## [Exercise data]
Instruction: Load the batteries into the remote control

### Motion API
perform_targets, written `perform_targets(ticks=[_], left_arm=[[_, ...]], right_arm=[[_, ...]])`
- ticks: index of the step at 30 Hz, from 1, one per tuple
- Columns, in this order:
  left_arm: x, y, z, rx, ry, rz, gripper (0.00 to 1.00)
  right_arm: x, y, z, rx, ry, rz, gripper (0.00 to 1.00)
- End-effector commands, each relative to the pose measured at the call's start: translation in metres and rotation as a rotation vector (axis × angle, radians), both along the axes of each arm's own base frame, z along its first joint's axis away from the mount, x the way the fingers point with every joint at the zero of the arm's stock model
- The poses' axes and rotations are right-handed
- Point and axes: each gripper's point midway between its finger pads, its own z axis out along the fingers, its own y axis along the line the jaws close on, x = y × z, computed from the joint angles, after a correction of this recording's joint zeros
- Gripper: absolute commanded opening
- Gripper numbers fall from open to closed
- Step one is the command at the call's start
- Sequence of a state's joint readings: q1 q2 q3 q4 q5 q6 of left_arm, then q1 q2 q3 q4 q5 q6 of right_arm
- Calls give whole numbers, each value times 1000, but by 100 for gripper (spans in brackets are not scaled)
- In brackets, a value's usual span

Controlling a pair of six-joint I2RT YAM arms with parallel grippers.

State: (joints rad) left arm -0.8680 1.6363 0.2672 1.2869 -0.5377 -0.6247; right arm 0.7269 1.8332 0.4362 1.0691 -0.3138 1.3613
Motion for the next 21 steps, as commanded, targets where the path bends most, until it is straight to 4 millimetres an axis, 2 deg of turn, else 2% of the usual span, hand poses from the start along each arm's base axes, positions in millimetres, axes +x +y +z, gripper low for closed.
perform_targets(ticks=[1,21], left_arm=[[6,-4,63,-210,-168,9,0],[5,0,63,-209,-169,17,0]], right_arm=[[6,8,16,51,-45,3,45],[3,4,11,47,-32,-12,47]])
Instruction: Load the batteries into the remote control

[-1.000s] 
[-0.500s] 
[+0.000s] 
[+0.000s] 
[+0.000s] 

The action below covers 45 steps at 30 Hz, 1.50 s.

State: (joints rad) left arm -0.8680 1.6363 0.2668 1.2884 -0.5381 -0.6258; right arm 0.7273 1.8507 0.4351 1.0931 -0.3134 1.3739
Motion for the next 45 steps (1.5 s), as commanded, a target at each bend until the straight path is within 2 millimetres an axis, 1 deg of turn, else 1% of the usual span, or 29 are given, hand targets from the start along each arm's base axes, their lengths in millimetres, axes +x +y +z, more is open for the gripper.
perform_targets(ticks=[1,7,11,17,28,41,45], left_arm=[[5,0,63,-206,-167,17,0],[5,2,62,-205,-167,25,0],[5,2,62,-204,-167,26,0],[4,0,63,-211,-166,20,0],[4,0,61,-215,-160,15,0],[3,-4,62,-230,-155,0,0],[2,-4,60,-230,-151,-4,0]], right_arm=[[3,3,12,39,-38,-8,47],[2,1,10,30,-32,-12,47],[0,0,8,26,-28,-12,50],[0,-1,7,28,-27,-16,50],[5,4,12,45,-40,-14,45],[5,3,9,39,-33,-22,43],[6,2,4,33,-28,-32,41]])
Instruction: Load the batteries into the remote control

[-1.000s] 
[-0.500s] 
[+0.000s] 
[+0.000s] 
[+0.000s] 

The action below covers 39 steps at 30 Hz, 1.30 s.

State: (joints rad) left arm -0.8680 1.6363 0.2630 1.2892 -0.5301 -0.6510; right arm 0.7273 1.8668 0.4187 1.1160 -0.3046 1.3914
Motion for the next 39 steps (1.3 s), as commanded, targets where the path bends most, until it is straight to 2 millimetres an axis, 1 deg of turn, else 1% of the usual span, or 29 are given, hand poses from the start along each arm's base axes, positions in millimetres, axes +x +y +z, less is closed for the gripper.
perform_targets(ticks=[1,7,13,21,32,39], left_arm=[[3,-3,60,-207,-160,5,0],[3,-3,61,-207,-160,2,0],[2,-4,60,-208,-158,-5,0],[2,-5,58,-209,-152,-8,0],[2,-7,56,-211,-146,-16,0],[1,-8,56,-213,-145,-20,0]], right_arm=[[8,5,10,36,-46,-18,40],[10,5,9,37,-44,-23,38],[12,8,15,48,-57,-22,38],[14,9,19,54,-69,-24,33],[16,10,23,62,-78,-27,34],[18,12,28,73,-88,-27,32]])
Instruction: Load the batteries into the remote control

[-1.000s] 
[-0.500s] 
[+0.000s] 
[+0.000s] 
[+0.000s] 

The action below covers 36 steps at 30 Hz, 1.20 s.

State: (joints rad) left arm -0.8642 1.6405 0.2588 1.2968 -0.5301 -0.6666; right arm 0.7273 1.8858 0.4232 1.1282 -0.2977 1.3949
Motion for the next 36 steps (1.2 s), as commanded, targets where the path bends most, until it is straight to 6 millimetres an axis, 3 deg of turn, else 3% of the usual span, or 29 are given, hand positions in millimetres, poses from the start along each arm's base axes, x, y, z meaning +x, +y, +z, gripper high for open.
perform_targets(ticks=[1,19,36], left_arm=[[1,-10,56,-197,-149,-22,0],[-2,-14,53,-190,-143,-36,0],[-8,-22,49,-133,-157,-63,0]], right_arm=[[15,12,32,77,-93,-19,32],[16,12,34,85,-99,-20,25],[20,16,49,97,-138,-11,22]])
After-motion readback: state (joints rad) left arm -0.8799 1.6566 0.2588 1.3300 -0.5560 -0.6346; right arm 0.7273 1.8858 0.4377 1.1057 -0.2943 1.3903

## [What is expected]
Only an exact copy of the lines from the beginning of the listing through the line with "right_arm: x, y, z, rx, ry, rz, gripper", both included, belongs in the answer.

## [Result]
Instruction: Load the batteries into the remote control

### Motion API
perform_targets, written `perform_targets(ticks=[_], left_arm=[[_, ...]], right_arm=[[_, ...]])`
- ticks: index of the step at 30 Hz, from 1, one per tuple
- Columns, in this order:
  left_arm: x, y, z, rx, ry, rz, gripper (0.00 to 1.00)
  right_arm: x, y, z, rx, ry, rz, gripper (0.00 to 1.00)

This output is complete as it stands.